When Franz Ferdinand sang of going to a party at Glasgow’s Transmission gallery in their 2005 hit single, Do You Want To? the libidinous lyric was not only a cheeky nod to the band’s roots in the city’s underground art scene. It was also an example of how that DIY scene had flourished enough to go global by way of several Turner Prize winners as well as Franz Ferdinand themselves.
Back then, Transmission’s King Street home was one of a cluster of artist led spaces occupying rough and ready premises on and around Trongate in the Merchant City. As is the way with areas that become a home for artists, cheap rents had attracted a natural influx of artistic activity that worked from the ground up in a self-made cultural village – please, let’s not call it a hub.
In September 2009, following around £8 million worth of long-term public investment, what had originally been a series of three six storey B listed former Edwardian warehouses opened as Trongate 103. This took the idea of the area’s original cultural village and gave the old spaces a major makeover.
Designed by Elder & Cannon Architects, the renovation tailored their vision to each tenant’s needs. As well as Transmission, these included Glasgow Print Studio, Street Level Photoworks, Sharmanka Kinetic Theatre, Project Ability, Project Rooms, and Glasgow Media Access Centre (GMAC). All organisations had come from the grassroots and been developed over many years to become vital hotbeds of non-mainstream activity that fed into and often showed the way for Glasgow and Scotland’s artistic infrastructure.
Funders included Glasgow City Council (£5.75m), Scotland’s then arts funding body the Scottish Arts Council’s National Lottery Fund (£1.5m), Scottish Enterprise Glasgow (£500,000), and the Merchant City Townscape Heritage initiative (£750,000). Those at what was then Glasgow City Council’s arms length body, Culture and Sport Glasgow – now Glasgow Life – spoke of Trongate 103 becoming an engine room of a sustainable cultural community for the next thirty years. As described by the Herald at the time, Trongate 103 was ‘a top-down idea, but with bottom-up collaboration from companies and artists involved.’
Almost sixteen and a half years on, and just over the halfway mark for the original lifespan envisaged for Trongate 103, while its residents appear to be operating successfully, the landscape has changed. This isn’t just physically in an ever-gentrifying Merchant City, but politically and economically too, with cash-strapped local authorities attempting in vain to balance the books.
The negative effects of such changes seems to have been borne out with reports this week that all of Trongate 103’s cultural tenants have been served with what has been described as non-negotiable eviction notices. Received on February 27, the notices apparently declared that all tenants must vacate the building in just four weeks time.
This came to light after an email was sent out by GMAC to its supporters highlighting the move.

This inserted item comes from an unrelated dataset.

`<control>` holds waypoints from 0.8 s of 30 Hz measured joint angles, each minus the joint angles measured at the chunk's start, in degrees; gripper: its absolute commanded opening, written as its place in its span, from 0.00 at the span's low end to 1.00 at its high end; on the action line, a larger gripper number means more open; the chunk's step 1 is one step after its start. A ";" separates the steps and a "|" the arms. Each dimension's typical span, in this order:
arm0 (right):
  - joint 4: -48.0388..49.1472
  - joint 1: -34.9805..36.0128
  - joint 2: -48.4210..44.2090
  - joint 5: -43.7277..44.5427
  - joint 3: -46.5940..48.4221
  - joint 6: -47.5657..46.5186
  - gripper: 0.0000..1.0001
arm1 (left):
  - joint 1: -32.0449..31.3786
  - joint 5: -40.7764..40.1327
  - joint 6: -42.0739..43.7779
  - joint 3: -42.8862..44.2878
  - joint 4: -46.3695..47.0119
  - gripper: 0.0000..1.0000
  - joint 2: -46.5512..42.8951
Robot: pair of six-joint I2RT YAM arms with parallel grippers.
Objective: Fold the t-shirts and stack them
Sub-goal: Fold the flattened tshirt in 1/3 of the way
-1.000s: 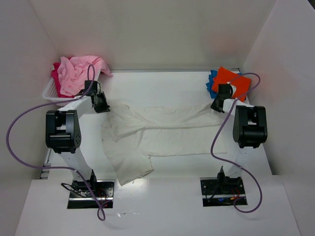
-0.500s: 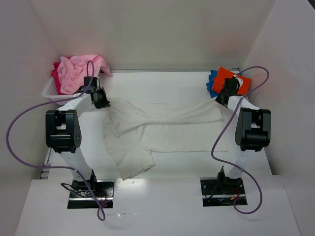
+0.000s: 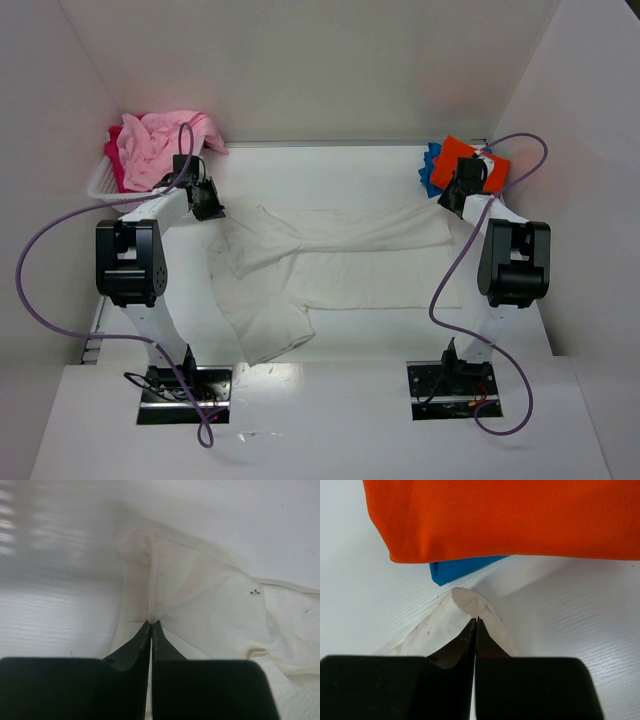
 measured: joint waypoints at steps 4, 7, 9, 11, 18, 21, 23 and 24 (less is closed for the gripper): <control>0.12 -0.15 0.06 -0.02 0.00 0.05 0.01 | -0.01 0.35 -0.02 0.00 -0.15 0.07 0.02; 0.20 -0.23 0.17 -0.12 0.00 0.18 0.01 | -0.01 0.45 0.00 0.00 -0.20 0.10 0.02; 0.22 -0.24 0.18 -0.14 -0.03 0.22 0.02 | -0.01 0.45 0.01 -0.05 -0.22 0.13 0.02; 0.24 -0.24 0.25 -0.15 -0.09 0.25 0.10 | -0.01 0.43 0.04 -0.09 -0.28 0.19 0.02; 0.40 -0.48 0.27 0.04 -2.02 1.03 0.40 | -0.04 0.61 0.29 -0.72 -0.46 0.55 0.02; 0.20 -0.53 0.27 -0.04 -2.75 1.16 0.47 | -0.26 1.18 0.57 -0.74 0.87 0.67 0.02; 0.22 -0.55 0.25 -0.29 -2.78 1.23 0.54 | -0.58 1.92 0.66 -0.74 1.87 0.71 0.02; 0.22 -0.55 0.16 -0.42 -2.78 1.31 0.57 | -0.67 2.45 0.70 -0.74 2.09 0.73 0.02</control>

The email also accused the building’s owners, City Property – Glasgow City Council’s arms length property company - of ‘attempting to shift the building from the originally agreed subsidised cultural model to a fully commercial footing.’ If this turns out to be the case, all the idealistic talk in 2009 from Culture and Sport Glasgow of engine rooms and creating sustainable artistic communities for decades to come will have been rendered meaningless.
The current situation, however, appears to be less straightforward. As the Herald reported, City Property have stated in response to GMAC’s email that lease renewals are standard practice, and negotiations for Trongate 103 have been ongoing for some time. City Property also state that Trongate 103 tenants have already been made aware that for new lease agreements to take effect, the serving of a notice to vacate is standard practice.
Despite such an apparent sleight of hand, each organisation within the building exists under different circumstances and different levels of support, and any rent increase is likely to hit some harder than others. This could easily price them out of the building and possibly out of existence.
Whatever happens next, the situation raises issues of how grassroots artistic activity is valued beyond pure economics. The recent closure of the CCA may have been an accident waiting to happen for several years, but its demise remains an example of the fragility of the artistic ecosystem. As too does the eviction of DIY company Theatre 118 from their premises on Osborne Street, a stone’s throw from Trongate 103. Despite the different situations dictating the fortunes of each institution, their loss or potential loss recalls a cartoon by Turner Prize winner Grayson Perry from several years back.
Perry’s four-panel artwork demonstrates the life cycle of a building, from the dilapidated home of old industry, with broken and boarded up windows, to being converted into studio spaces, then a creative hub with a café. The final image shows off the building’s transformation into what the sign on the front of the now radically redeveloped des-res hails as ‘Bohemia Apartments’.
Perry has no connection with Glasgow or the once much-vaunted ‘Glasgow Miracle’ that suggested something celestial in the air was fostering so many Turner winners, but his cartoon could have been made here. The process he pictures has always existed, but has become much more pronounced in the last few decades. This isn’t just in Glasgow, but in every major city where property developers rule the roost and money talks.
Up until now, Trongate 103 has managed to navigate the seemingly contradictory top down/ground up ecology the Herald described in 2009. While nobody is suggesting it will close down or go the way of Perry’s Bohemia Apartments, the question remains for all those pulling the purse strings - at arms length or otherwise - of what they want for their money. Do they want the sort of grassroots art and culture that Trongate 103 was created for to continue to develop and thrive as it has done since the centre’s inception? Or would they rather the Transmission parties immortalised by Franz Ferdinand fall silent, and only those who can afford to pay big bucks move in? Well, do ya?